WEB, FRIEND (permalink) 06.26.2013
if personality equalled stock portfolio, these two would be in the fortune 500
i have a friend (and former student) who makes iphone games. he works with his brother and they are a most colorful duo. every week they send a mailer out to their followers about what they've been up to. there's always loads of kookiness in their sendings but then again, who'd expect anything less from a group that calls themselves butterschotch shenanigans. at the base of a recent update mailer was the following.

and before you start, and if you're like me, i'll save you the trouble of looking up the fact the TL;DR stands for "too long, didn't read".
TL;DR
  • We're delaying the iOS launch until we get some engine-sourced bugs DESTROYED.
  • Our Android users are lovely people who are putting up with our crashing bugfest quite splendidly.
  • If an Android QR player and an iOS QR player meet on the street in some distant utopian future, the iOS user should say "Hey, thanks for making this game better for the first time I booted it up, even though I hate you for having it way earlier." And then they should high-five and bro-fist pound.
  • Towelfight 2 is still free on iOS!
TTLDRWTLSIDRI ("The tl:dr was too long so I didn?t read it")
  • READ IT. LITERACY IS A GIFT.
and if you're into mobile gaming, their ever-curious wares may be found at butterscotch-shenanigans.com




WEB (permalink) 06.25.2013
let the venture capitalists scrap over this one.
i have a website idea for someone—a site that records funny things said by adults around kids, that the kids don't get, and no other adults were around to hear.

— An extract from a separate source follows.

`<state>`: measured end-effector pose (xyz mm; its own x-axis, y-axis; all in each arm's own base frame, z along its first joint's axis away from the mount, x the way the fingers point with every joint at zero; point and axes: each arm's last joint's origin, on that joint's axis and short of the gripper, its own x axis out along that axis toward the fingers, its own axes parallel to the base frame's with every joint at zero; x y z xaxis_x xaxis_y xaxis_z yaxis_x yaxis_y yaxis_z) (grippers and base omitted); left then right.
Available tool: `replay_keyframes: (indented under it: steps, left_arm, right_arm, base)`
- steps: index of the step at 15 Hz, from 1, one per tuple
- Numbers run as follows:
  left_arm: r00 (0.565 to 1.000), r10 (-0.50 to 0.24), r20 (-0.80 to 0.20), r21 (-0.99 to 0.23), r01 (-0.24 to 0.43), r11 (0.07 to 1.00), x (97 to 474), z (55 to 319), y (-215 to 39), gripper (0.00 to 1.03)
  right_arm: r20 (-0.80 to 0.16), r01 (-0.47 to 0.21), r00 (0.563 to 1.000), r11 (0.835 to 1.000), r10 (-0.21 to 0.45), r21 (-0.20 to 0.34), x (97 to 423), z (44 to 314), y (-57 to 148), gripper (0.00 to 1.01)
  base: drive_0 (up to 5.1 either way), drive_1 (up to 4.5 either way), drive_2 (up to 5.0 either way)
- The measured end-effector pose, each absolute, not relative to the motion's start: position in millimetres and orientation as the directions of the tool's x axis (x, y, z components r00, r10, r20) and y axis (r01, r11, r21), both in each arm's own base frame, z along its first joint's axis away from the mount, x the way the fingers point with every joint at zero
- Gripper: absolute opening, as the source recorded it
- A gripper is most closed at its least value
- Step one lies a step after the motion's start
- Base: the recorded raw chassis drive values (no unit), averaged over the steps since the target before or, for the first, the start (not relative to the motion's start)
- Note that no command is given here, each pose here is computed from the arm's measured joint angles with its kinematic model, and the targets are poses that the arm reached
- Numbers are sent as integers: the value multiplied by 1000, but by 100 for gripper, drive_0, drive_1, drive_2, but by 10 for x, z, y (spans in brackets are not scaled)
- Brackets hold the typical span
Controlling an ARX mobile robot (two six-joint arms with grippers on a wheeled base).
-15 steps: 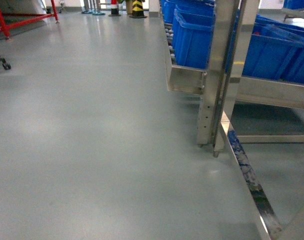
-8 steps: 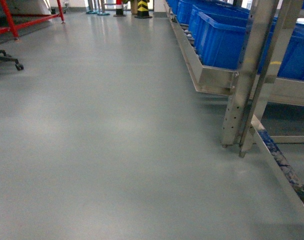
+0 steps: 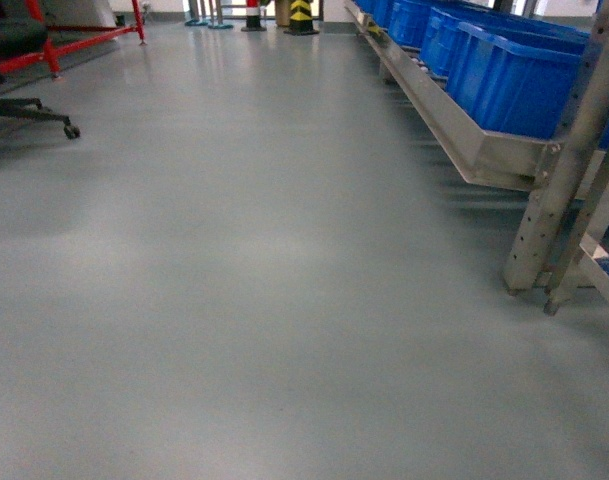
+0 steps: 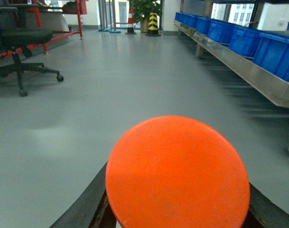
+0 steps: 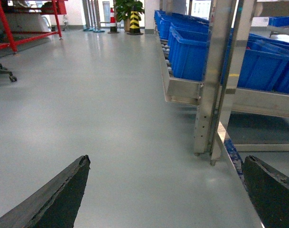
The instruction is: Pick capacitor and pack into box
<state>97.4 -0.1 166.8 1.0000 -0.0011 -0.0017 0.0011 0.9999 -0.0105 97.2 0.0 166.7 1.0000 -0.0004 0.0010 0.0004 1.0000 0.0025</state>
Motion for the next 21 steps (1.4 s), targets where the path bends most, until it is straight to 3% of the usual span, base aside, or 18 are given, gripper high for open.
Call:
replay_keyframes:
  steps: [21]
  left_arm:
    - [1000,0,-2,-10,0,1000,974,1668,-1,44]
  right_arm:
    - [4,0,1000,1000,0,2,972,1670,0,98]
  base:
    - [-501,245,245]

my contribution would be when alex and i shared the following exchange.

ALEX
dad, why do you call everyone 'bud'?

TROY
because don johnson already took 'pal'.

if you don't get the reference it means you did something more interesting with your friday nights in the late eighties than watching miami vice.




WIFE, HEALTH (permalink) 06.24.2013
help wanted
you remember how marty jacked up her toe some weeks back. well, now she jacked up her hand, gashing two fingers open while unloading a table from the van. when she called me at work to say she was headed to the emergency room, she described the cuts as "gaping".

as the doctor put the last of the five stitches in, marty joked that now her husband couldn't look at her nailless toe or stitched-up fingers.

in learning of this, i joked i should be allowed to bring in an interim wife i can actually stomach looking at, let alone doing anything else with, until marty is not so disfigured. i mean there's gotta be such a stipulation somewhere in all that marital fine print, no?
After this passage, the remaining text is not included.